Paffuto gave a patronizing chuckle. “Oh, I could. She was nasty. Not properly human. Bit dim, too. But a great lay. I keep those memories close to my heart. Close to some organ, anyway.” Another gesture, another laugh. “Highly recommend it if you ever get the chance, gentlemen.” And then he ambled into his room, leaving his coat in its puddle on the floor.
“Ass,” mumbled Barti, under his breath.
I couldn’t speak to agree. My throat was too tight. It took me several swallows before I managed to grind out, “How would the school know?”
“Genealogical record, probably.”
“I don’t remember that from the application.”
Barti shrugged. “Me neither. I guess they don’t bother to check unless there’s a problem.”
“A problem?”
Barti shrugged again. “Poor marks, bad behavior. Somebody upset that his roommate has gill-sign or leaves fur in the bath.”
I paled. Our suite’s bathroom was private, but had no lock. And Paffuto had a habit of barging in wherever he went without knocking. I vowed to not bathe again until I had installed one.
“She robbed him.”
I was knocked from my reverie. “What?”
“Paffuto’s supposed Satyr-girl; she robbed him,” Barti repeated calmly. He turned a page. “He’s told that story three times now. The first time he told it to me, he admitted that she robbed him blind. He agreed, while stone-cold sober, to follow her down a dark alley in Nepoli. Lost four hundred lira.”
“Sounds like he was the one who was a bit dim, in that case.”
“Yes, I told him as much.” Barti smiled grimly. “He doesn’t tell that part of the story anymore.”
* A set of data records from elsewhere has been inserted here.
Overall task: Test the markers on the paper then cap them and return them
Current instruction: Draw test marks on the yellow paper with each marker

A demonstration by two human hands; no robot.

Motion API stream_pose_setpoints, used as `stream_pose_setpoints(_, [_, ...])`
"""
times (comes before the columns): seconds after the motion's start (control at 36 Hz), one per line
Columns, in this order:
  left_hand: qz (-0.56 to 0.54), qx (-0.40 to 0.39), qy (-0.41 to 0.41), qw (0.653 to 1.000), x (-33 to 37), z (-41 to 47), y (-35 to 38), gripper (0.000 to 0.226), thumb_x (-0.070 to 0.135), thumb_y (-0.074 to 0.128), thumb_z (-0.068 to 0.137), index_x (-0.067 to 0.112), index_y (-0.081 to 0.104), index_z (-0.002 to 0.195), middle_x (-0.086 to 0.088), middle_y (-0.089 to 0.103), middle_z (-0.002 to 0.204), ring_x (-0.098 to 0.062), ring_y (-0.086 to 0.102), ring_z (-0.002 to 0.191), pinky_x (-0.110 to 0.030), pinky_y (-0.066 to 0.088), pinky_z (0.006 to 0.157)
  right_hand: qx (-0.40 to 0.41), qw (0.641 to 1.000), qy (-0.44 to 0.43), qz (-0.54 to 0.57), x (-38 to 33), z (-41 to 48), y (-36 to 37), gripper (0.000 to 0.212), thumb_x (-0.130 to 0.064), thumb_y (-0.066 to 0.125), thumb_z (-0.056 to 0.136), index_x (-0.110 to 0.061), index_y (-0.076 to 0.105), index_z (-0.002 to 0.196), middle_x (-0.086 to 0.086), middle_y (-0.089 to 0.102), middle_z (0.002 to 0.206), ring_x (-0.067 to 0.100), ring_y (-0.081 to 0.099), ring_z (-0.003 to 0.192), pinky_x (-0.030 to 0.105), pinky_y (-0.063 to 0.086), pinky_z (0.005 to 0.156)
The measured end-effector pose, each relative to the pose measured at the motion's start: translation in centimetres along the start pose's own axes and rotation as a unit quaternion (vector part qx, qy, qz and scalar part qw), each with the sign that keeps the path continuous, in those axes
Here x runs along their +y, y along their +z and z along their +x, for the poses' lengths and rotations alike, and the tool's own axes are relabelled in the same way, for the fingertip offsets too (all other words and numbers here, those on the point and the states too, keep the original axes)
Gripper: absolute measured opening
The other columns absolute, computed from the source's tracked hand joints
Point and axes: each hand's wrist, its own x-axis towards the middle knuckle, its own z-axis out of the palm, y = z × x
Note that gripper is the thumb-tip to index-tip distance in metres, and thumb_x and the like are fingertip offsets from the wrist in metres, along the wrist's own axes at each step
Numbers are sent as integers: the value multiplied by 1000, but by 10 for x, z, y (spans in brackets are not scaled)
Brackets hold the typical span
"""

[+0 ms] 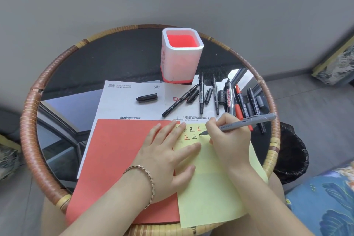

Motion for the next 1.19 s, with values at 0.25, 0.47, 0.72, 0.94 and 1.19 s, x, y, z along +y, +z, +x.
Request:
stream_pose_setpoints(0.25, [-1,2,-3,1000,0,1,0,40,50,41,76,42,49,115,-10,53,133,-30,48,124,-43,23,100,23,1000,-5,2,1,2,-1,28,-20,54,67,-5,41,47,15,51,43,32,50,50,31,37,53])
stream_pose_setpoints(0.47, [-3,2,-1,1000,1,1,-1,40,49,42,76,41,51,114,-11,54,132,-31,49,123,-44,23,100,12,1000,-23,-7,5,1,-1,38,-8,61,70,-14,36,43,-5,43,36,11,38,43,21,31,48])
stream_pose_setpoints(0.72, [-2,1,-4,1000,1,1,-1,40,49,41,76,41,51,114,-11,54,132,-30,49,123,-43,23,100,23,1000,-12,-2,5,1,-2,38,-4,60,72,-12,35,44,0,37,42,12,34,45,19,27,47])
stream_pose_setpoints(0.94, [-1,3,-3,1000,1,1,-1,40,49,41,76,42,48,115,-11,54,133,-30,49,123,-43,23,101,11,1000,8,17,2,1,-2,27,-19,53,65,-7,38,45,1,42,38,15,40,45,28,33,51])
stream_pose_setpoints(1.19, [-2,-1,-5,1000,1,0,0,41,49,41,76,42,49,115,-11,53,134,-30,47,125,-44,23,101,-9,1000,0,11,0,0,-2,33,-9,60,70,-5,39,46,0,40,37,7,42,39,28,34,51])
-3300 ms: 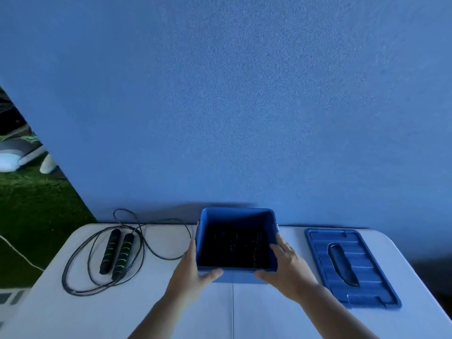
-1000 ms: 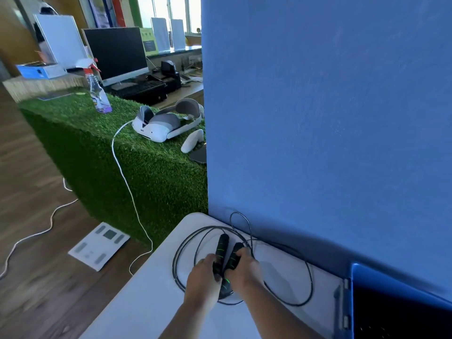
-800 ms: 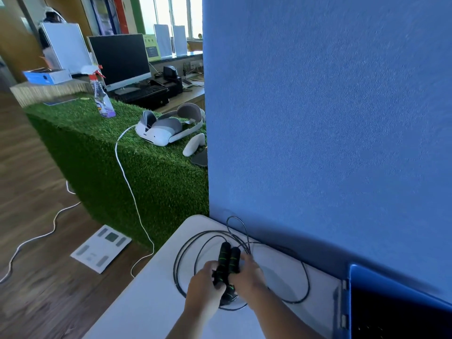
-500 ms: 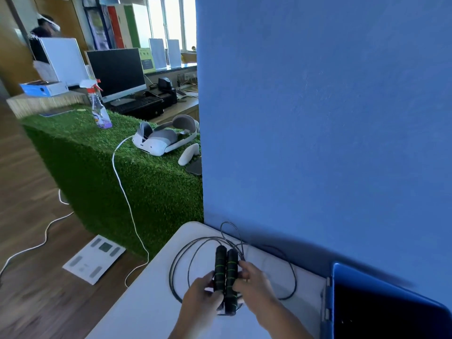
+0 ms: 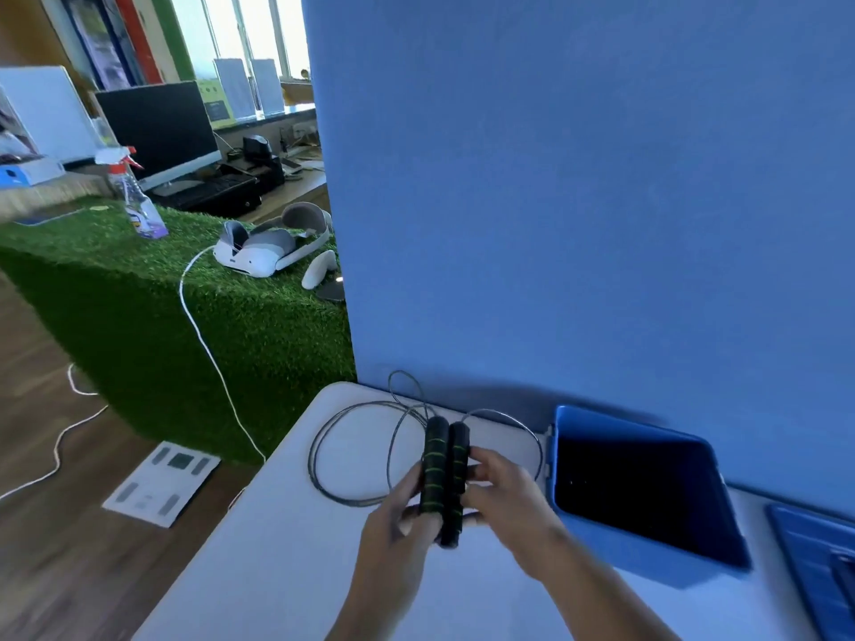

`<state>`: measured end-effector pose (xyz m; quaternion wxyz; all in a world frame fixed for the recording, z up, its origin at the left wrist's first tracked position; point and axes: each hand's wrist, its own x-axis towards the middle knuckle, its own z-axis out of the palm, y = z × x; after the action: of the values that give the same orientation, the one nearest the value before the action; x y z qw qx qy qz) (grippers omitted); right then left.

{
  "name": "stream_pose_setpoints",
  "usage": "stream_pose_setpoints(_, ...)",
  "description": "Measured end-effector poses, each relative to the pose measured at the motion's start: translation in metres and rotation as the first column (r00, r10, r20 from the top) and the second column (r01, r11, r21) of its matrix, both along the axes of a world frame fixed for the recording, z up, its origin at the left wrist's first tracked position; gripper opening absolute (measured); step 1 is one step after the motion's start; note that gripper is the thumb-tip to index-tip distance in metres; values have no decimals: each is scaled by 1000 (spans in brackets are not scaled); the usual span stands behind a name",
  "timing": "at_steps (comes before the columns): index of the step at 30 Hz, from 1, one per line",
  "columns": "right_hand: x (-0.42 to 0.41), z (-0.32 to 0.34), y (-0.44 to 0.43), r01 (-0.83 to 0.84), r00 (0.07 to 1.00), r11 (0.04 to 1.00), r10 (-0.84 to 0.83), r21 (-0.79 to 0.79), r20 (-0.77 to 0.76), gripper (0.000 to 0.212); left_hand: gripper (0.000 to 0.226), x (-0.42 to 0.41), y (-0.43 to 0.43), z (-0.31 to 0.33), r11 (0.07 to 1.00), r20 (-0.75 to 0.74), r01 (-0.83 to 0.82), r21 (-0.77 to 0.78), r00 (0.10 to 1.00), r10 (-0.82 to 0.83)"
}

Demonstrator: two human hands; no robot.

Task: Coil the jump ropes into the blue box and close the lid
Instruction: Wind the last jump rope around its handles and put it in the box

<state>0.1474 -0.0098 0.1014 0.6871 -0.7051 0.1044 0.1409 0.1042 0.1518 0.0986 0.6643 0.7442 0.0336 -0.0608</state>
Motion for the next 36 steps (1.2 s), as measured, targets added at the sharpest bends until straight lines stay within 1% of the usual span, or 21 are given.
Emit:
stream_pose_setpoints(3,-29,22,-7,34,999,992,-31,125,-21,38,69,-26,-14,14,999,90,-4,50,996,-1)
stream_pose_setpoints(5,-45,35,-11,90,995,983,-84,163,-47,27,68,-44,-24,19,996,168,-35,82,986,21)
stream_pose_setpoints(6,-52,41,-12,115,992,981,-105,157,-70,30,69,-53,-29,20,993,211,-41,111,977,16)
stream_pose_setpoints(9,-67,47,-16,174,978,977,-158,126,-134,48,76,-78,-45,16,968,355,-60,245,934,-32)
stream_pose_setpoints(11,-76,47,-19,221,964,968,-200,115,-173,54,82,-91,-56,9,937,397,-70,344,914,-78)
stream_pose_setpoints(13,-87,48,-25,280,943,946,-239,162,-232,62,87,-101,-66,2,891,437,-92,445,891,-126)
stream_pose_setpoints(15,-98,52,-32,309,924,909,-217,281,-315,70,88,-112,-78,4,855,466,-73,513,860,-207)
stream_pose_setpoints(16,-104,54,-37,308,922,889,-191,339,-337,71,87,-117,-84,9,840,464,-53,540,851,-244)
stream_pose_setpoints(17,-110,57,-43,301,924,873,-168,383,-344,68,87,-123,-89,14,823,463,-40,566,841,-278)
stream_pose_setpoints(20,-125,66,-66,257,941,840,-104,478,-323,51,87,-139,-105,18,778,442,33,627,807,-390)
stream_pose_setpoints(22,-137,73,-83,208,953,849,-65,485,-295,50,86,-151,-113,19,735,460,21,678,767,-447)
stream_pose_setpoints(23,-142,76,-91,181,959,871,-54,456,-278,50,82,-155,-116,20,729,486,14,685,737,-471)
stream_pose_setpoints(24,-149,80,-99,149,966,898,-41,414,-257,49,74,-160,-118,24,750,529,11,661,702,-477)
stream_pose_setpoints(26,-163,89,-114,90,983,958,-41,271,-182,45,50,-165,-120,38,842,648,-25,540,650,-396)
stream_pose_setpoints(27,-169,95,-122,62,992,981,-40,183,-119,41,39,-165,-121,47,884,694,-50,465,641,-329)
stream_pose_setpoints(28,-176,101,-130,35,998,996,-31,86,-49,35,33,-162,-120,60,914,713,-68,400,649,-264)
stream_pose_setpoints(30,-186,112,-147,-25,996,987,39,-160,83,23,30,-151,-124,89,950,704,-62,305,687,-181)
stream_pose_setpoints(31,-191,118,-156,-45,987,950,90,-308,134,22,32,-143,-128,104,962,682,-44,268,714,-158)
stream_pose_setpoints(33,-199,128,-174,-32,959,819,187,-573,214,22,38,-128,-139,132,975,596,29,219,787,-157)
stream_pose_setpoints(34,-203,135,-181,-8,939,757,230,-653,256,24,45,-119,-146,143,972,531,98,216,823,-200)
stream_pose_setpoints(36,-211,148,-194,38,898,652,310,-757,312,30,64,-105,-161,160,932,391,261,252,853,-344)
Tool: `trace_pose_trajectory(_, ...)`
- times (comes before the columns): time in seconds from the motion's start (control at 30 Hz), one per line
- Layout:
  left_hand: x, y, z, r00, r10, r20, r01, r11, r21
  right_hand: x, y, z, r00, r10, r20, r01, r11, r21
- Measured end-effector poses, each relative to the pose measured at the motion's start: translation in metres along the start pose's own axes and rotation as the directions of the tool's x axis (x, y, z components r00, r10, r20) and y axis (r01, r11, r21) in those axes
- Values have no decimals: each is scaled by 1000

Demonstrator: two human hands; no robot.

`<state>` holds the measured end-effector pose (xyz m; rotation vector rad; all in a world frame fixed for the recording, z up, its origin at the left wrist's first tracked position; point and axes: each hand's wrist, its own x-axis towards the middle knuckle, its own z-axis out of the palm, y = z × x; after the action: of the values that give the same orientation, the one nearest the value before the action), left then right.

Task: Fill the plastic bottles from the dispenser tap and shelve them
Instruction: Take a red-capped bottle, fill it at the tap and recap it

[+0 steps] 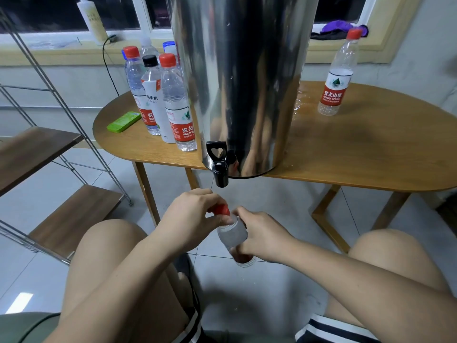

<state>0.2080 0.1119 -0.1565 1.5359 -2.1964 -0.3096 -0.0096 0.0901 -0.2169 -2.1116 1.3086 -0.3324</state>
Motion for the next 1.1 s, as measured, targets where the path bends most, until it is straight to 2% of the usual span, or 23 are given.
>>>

Paffuto went out again later that night, despite the weather, to celebrate the board’s decision. He wanted us to come too.
“Come on, lads,” he urged, pulling on a new coat. The other one still lay on the floor where he had thrown it. None of us were going to pick it up for him. “It’ll be fun! We’re just going down to Il Cigno Bianco for a few rounds. Nothing too heavy; class tomorrow.”
Nobody replied. I stifled a yawn.
“Otto?” Paffuto called hopefully.
“Homework,” Otto called back.
“Bunch of sticks in the mud,” Paffuto muttered. He shrugged his coat into place. “All right, then, I will be the emissary of our suite to the right-thinking world. You’re welcome.” He slammed the door when he left.
“Thank God,” Barti muttered, closing his book. “I thought he’d never leave.” He went into his room and emerged again with a bottleand two glasses. “Wine?”
“What are we drinking to?” I asked quietly.
“A peaceful evening,” Barti replied. He poured a glass and handed it to me. “Nothing more.”
I took the glass and joined him by the fire.